Artificial intelligence (AI), mobile devices in the classroom and digital literacy: school boards, ICT coordinators and teachers struggle with these themes on a weekly basis. The Education Digitalization Monitor of the PO-Raad, VO-raad and Kennisnet gives schools insight into their own digitalization scores and allows them to compare themselves with the national average. Pim de Vente (PO-Raad) and Manel van Kessel (Kennisnet) discuss the relevance of the monitor.
"With little knowledge, wrong images are created." de Vente, project leader Education Digitization Monitor deliberately puts the importance of the monitor in sharp focus. "In the debate, in the news and in conversations between schools, it is often insufficiently clear where digitization in education stands. This makes sense, because the topic is innovating at a rapid pace. With the monitor, we provide the insight that is currently often lacking and provide a good basis for discussion. The ambition is for a large proportion of schools and school boards to complete the monitor by 2025."
That this conversation can take place at different levels is also agreed upon by van Kessel. As a researcher and educational consultant, she is involved in the monitor. "Besides providing knowledge and insights for the national debate, the monitor is also of added value for schools. They immediately see how they stand in relation to the sector. Now schools often have to gather information from various separate internal surveys or base themselves on assumptions. The monitor gives schools the full picture that is often still missing. This is not only about the actual hard data, but also about the attitude schools have towards certain data. For example, are schools positive or negative about the deployment of AI?"
To get this complete picture, it is important that schools within primary, secondary and specialized education complete the monitor.
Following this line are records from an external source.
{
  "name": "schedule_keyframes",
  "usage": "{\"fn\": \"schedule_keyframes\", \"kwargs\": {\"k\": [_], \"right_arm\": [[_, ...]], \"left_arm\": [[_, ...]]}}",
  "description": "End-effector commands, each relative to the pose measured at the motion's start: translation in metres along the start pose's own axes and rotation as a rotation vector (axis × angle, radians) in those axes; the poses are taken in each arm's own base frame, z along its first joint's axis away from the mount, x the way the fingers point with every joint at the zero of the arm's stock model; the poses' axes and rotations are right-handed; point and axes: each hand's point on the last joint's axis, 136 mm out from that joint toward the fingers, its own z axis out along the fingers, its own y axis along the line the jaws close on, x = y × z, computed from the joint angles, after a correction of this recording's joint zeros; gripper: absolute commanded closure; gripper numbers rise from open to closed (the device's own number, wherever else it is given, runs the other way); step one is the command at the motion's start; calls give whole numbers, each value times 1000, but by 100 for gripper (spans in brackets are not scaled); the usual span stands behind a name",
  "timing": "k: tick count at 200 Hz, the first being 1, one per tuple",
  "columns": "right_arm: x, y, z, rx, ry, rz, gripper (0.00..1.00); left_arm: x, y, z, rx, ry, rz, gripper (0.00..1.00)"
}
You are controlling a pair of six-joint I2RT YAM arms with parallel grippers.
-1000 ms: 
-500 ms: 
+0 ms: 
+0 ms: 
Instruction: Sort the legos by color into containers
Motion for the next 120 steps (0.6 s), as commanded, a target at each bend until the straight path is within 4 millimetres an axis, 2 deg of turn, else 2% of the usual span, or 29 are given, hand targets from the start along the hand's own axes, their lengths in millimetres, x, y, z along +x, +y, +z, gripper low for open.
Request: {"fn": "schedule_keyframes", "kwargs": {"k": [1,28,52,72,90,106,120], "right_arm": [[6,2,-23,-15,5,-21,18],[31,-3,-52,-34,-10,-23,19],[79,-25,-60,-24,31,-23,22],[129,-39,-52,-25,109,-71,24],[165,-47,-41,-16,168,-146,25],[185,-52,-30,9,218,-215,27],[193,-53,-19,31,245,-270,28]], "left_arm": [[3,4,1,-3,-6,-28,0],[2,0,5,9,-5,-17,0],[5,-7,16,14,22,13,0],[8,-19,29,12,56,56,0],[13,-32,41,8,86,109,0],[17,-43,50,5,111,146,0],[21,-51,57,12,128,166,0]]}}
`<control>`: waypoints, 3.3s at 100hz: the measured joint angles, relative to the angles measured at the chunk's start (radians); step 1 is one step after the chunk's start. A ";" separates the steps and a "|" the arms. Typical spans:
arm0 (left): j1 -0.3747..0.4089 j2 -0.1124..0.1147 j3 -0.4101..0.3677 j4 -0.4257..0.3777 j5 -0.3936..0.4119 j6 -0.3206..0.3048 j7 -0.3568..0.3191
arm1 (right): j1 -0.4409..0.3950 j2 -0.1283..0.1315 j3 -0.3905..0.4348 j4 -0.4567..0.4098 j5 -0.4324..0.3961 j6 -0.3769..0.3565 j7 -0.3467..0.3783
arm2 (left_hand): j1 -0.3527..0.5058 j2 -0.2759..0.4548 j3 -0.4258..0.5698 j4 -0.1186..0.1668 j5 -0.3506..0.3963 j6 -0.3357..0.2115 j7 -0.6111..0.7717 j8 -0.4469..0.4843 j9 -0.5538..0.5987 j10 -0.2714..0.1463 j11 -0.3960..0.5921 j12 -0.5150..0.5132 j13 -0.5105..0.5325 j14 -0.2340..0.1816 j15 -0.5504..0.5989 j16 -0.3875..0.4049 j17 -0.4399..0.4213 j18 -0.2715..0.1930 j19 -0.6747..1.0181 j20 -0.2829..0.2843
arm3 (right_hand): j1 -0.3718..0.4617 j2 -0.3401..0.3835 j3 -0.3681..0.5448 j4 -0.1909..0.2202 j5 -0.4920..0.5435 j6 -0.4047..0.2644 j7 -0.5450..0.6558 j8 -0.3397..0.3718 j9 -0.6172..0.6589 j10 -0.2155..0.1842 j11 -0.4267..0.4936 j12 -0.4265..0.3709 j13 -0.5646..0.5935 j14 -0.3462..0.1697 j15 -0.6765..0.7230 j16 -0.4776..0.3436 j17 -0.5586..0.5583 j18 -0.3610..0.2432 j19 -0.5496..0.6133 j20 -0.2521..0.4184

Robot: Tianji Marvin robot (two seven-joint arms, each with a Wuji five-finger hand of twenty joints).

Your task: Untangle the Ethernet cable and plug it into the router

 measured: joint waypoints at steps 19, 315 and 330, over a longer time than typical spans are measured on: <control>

On average, filling out the monitor takes about thirty minutes. And that can take some getting used to, van Kessel knows. "It may seem like filling out the monitor takes a long time, but that's because schools now often fill out multiple questionnaires that all take several minutes apiece. With the monitor, we ask everything at once. That may take a little longer, but after that, you as a school therefore have a clear picture immediately in the longer term." de Vente adds: "We offer the monitor free of charge, by the way. Schools that are not members of the PO-Raad or VO-Raad can also fill in the monitor and compare their own results with those of the entire sector."
The goals of the Education Digitization Monitor go beyond providing insight to schools. It is also an important tool for developing policy. And that in turn benefits the schools. De Vente clarifies; We find it important that the Digitalization Monitor not only gives school boards, but also public partners a better picture. Where does education stand on digitization, for example on current and important themes such as cell phones in the classroom, AI, privacy and digital literacy?
If a large proportion of schools the monitor in 2025, this will provide a clear picture of the total education sector. Besides a fixed set of questions, there is also the possibility to ask very specific questions about how the sector thinks about a particular topic. De Vente clarifies this with an example. "Questions about AI are very relevant and topical now, but that may be very different in the future. Maybe five years from now AI will be standard in all education software packages and it will have become commonplace. Then you won't have to ask that out separately anymore."
In conclusion, de Vente and van Kessel emphasize that the monitor is there above all for the schools and school boards is van Kessel: "In all conversations I have now but also when I worked in education myself, looking at the neighbors was always a hot topic. All administrators are curious how other schools are doing. The Education Digitalization Monitor gives exactly that insight into the sector that they are looking for."